Dolar (USD)
35.19
Euro (EUR)
36.80
Gram Altın
2964.80
BIST 100
9724.5
02:17 İMSAK'A
KALAN SÜRE
06 Mart 2022

Nefis tezkiyesi ve mânevî arınma-2

Dışımızın fiziken kirlenmesi nasıl kaçınılmazsa, içimizin manen kirlenmesi de aynı şekilde kaçınılmazdır. Biz, zahirî ve fizikî kirleri biliyoruz. Fakat batınî ve manevî kirler nelerdir?.. İşte şimdi bunları anlamaya çalışacağız. Manevî kirler, büyük küçük bütün günahlar yani Dinimizin yasakladığı şeylerdir. Günahların, iğrenç birer kir ve pislik olduğu âyet-i kerimelerle sâbittir, şöyle ki:

Ey iman edenler! İçki, kumar, dikili taşlar ve fal okları şeytan işi birer ‘rics’ten (pislikten) ibarettir. Bunlardan kaçının ki kurtuluşa eresiniz.” (Maide 90)

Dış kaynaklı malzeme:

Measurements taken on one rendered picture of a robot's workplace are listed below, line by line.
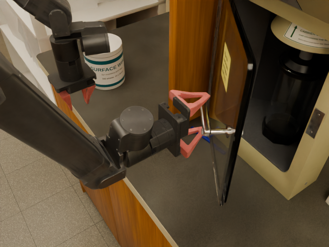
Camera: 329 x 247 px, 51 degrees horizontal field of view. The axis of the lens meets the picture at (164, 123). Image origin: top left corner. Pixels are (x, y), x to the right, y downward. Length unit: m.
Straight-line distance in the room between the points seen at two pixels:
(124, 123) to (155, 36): 0.96
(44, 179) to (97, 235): 0.51
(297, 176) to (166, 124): 0.36
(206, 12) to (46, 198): 1.54
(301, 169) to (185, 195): 0.29
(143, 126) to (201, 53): 0.42
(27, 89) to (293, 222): 0.71
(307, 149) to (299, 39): 0.23
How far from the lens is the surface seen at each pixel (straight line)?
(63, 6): 0.76
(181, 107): 0.63
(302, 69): 0.80
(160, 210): 0.87
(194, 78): 0.97
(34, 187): 2.19
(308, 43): 0.73
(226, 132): 0.68
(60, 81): 0.85
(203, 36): 0.91
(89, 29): 0.79
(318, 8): 0.59
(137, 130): 0.55
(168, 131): 0.65
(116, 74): 1.17
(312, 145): 0.78
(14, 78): 0.36
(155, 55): 1.36
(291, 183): 0.89
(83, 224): 1.98
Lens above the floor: 1.68
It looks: 44 degrees down
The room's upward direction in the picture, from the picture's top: straight up
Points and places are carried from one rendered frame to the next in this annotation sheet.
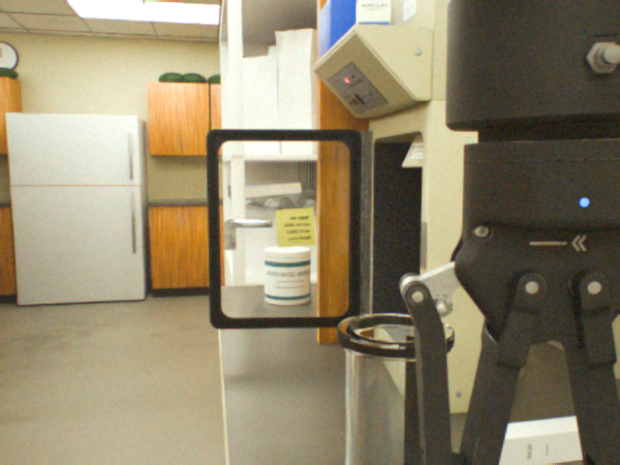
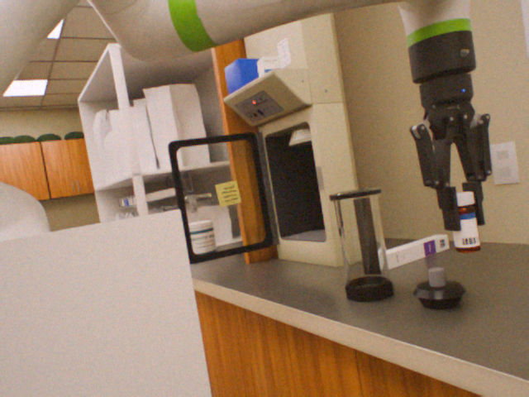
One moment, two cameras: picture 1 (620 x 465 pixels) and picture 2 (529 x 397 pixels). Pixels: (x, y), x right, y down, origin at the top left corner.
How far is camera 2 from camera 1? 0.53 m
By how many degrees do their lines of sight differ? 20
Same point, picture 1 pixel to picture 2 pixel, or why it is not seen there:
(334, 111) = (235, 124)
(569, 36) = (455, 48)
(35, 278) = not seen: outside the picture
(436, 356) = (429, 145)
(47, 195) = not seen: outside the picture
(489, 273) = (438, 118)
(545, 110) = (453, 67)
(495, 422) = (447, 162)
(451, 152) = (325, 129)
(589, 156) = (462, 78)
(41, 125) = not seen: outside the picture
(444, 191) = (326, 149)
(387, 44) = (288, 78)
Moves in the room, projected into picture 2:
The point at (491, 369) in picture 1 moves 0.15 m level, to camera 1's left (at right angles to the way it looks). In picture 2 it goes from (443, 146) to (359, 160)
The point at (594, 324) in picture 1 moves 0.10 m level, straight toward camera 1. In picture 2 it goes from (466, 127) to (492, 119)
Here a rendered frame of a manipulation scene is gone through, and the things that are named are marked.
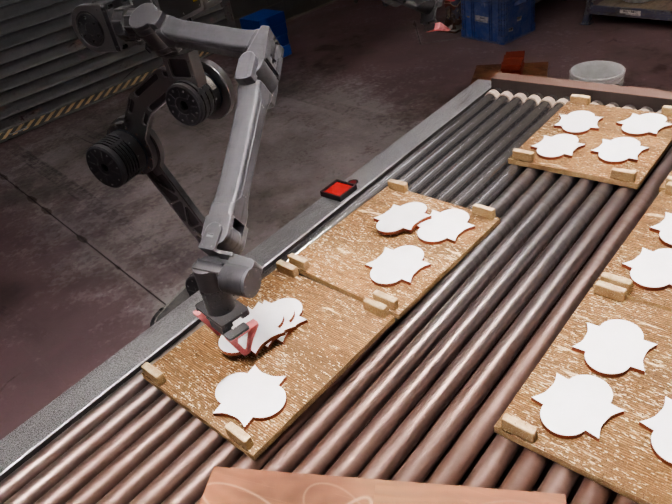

“Kalplerinde hastalık olanlara gelince, bu onların “rics”lerine (kirlerine) kir katmıştır ve onlar, inkârcı olarak ölüp gitmişlerdir.” (Tevbe 125)

“O zaman, katından bir güven olsun diye sizi hafif bir uykuya daldırıyordu. Sizi onunla temizlemek, şeytanın “ricz”ini (pisliğini) üzerinizden gidermek, cesaretinizi artırmak ve o sayede ayaklarınızı yere sağlam bastırmak için gökten üzerinize su indiriyordu.” (Enfal 11)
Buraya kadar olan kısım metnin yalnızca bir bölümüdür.